__PROMPT__:
Where does "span" occur in the listing? Copy every line that holds it.

***

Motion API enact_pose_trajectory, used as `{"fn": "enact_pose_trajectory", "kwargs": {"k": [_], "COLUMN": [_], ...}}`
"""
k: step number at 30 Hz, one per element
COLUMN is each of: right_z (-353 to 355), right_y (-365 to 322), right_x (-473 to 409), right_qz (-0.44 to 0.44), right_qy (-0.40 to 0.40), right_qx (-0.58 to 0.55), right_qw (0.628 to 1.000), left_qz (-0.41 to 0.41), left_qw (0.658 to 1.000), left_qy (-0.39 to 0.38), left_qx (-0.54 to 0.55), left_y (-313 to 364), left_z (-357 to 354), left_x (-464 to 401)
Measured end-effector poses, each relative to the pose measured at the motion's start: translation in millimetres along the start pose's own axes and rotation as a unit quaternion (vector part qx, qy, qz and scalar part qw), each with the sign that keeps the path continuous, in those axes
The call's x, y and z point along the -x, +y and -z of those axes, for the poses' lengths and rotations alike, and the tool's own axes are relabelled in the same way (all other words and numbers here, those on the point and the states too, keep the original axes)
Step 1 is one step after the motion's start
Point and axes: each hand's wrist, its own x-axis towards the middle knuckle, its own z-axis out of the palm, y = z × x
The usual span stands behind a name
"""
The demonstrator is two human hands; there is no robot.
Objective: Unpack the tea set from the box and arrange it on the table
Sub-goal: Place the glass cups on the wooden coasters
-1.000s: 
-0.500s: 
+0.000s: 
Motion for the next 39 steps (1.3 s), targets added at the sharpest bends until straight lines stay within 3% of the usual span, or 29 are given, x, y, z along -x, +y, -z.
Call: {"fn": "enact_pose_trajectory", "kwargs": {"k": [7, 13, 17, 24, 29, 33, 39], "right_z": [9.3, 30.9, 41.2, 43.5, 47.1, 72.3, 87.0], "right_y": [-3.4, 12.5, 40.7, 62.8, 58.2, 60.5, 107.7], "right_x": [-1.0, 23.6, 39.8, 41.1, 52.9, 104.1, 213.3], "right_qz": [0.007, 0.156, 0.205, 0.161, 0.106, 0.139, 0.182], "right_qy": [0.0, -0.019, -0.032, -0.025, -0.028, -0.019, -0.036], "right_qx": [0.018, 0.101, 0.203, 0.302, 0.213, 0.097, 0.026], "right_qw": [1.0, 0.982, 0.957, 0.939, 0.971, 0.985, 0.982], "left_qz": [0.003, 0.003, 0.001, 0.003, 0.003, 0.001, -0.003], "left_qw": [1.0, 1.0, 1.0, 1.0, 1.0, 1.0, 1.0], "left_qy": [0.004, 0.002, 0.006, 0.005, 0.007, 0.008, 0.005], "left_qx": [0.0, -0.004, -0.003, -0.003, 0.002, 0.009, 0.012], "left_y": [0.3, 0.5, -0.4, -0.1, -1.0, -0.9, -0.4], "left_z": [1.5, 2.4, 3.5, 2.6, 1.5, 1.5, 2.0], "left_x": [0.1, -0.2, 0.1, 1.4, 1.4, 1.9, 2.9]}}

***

__SOLUTION TO THE EXERCISE__:
The usual span stands behind a name
Motion for the next 39 steps (1.3 s), targets added at the sharpest bends until straight lines stay within 3% of the usual span, or 29 are given, x, y, z along -x, +y, -z.

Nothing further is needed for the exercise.